Snow White folgt dem Regelwerk des Melodrams vom gefallenen Mädchen, wie es die Oswalds und Pabsts seit den zwanziger Jahren auf den Weg brachten. Samirs Film ist also eine Art Freudlose Gasse im Schweizer Schickeria-Outfit der Jetztzeit.

Text: Herbert Spaich / 01. Sep. 2005

Nico ist die einundzwanzigjährige Tochter aus reicher Zürcher Bankiers-Familie. Während der kaltherzige Vater seinen Bankgeschäften nachgeht und Mama der Psychose entgegendämmert, ist für Nico vor allem Partytime im schicken elterlichen Anwesen am See oder in den angesagtesten Clubs der Stadt. Da wird Koks schnabuliert wie andernorts in der Schweiz das Birchermüesli. Doch halt: Nico ist nicht ganz und gar verdorben. Sie bessert sich als Modell bei Modeschauen ihr Taschengeld auf und engagiert sich darstellerisch in einem kleinen Experimentiertheater. Dagegen hat auch ihr derzeitiger Lover Boris nichts einzuwenden. Ihm gehört die Szene-Disco «Casanova». Als Ex-68er hat er sich ein Herz für junge Leute bewahrt, sofern sie Geld haben. Ausserdem verfügt Boris über gute Kontakte zur Drogen-Mafia.

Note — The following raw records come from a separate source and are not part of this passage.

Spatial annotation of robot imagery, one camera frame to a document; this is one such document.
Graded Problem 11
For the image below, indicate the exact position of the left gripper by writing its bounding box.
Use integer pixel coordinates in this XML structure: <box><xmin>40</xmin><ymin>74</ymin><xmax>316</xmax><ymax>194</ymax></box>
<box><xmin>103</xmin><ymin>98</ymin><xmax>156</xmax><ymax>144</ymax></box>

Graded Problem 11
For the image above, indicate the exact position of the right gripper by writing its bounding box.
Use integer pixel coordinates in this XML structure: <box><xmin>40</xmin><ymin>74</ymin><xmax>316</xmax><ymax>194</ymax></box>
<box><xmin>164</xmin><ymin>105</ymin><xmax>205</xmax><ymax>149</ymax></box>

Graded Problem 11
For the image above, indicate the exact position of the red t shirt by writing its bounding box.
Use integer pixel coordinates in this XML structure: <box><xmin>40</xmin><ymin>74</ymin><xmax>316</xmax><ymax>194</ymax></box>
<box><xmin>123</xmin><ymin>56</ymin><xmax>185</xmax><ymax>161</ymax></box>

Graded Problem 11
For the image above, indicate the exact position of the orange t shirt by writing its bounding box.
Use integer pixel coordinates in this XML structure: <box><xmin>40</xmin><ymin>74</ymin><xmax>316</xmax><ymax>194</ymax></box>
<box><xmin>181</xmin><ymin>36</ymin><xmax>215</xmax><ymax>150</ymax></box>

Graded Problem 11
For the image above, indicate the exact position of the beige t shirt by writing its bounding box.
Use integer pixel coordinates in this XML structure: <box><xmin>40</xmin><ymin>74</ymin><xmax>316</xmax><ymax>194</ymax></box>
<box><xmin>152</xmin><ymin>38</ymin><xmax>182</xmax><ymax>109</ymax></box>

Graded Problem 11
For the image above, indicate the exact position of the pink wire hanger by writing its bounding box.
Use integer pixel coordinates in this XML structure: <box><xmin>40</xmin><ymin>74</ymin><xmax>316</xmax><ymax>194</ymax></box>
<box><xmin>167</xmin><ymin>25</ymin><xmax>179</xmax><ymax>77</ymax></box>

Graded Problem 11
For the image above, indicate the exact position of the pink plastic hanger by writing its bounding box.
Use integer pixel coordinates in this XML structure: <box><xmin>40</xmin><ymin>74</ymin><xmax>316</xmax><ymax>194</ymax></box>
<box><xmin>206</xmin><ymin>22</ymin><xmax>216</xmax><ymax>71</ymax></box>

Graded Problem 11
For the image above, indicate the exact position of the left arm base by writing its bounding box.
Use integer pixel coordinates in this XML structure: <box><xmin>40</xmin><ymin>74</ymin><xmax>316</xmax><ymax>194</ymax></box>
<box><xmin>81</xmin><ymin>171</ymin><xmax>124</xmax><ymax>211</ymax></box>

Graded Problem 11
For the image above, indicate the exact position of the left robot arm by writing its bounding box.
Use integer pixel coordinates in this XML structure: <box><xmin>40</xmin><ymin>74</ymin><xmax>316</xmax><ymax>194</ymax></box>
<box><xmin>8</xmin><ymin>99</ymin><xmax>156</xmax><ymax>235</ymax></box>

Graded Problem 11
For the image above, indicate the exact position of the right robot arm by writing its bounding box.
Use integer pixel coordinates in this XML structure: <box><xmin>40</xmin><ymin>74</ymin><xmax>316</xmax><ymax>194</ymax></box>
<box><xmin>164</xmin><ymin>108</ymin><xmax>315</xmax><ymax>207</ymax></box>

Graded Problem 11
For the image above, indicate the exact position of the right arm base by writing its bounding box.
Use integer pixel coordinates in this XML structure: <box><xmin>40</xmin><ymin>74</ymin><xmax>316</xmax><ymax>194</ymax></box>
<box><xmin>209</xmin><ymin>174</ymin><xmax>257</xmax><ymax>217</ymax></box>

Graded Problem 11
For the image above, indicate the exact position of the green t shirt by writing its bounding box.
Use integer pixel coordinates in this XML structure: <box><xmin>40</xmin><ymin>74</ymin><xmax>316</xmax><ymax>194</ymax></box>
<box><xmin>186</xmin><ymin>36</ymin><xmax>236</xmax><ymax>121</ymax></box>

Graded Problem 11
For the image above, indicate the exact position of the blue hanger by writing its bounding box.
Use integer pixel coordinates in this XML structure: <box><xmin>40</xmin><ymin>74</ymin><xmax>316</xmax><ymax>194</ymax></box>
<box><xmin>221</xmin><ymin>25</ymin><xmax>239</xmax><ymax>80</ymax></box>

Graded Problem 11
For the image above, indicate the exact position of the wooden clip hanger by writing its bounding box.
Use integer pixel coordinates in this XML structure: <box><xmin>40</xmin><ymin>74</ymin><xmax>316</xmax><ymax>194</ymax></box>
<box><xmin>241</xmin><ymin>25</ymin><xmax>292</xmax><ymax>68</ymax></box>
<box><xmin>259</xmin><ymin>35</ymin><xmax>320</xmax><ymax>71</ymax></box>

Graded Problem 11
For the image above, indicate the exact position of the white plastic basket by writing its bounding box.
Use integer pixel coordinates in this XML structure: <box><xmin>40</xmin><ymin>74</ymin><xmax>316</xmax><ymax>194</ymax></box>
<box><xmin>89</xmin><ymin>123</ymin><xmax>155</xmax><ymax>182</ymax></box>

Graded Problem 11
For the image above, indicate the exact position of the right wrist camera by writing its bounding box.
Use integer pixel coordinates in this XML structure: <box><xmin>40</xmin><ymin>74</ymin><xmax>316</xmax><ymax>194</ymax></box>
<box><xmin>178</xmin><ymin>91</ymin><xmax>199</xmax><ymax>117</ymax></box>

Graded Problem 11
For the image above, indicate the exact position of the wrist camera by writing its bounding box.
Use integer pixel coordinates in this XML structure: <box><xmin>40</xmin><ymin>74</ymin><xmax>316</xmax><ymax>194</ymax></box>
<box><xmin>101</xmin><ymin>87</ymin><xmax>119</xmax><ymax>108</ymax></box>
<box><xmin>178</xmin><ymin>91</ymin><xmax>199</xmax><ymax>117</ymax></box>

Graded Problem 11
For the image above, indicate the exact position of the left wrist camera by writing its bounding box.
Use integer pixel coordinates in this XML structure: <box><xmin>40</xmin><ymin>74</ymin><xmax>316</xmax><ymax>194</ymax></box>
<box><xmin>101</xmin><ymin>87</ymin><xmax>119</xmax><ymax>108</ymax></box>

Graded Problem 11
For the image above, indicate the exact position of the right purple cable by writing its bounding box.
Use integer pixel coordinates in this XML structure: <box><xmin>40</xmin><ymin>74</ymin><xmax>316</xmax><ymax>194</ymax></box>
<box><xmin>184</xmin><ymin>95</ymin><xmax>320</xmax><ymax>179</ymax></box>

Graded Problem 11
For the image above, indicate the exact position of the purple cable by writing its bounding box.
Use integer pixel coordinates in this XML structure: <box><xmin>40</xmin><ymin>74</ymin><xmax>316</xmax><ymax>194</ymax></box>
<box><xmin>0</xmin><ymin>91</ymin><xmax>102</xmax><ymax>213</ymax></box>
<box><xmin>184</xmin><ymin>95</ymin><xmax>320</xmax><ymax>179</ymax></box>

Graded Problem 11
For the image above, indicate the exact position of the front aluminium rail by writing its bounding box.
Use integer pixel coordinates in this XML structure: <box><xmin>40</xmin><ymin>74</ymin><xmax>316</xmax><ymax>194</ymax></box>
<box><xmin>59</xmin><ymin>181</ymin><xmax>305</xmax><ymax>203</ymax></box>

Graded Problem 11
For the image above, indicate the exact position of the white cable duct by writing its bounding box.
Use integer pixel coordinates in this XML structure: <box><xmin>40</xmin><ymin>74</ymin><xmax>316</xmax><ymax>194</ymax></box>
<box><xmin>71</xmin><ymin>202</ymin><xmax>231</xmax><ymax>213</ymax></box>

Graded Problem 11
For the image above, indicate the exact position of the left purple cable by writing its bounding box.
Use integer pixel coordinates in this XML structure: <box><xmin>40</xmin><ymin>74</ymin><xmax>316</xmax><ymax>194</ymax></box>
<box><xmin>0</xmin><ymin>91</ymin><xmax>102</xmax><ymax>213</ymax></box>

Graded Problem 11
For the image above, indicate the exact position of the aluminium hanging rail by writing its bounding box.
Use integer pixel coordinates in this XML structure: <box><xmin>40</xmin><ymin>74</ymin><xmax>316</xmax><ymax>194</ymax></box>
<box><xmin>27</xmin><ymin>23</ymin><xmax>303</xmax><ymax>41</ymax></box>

Da tritt der Märchenprinz in Gestalt des Musikers Paco in Schneewittchen Nicos Leben und bringt alles durcheinander. Der gesellschaftskritisch engagierte Rapper will Nico aus dem dekadenten Sumpf retten. Sie hat ihm aus Liebe verschwiegen, dass sie reicher Leute Kind ist. Nach den Regeln des Kintops führt das zwangsläufig zum schrecklichen Ende: In der Gosse gelandet, greift Nico schliesslich zu Papas 9mm-Beretta, um Hand an sich zu legen.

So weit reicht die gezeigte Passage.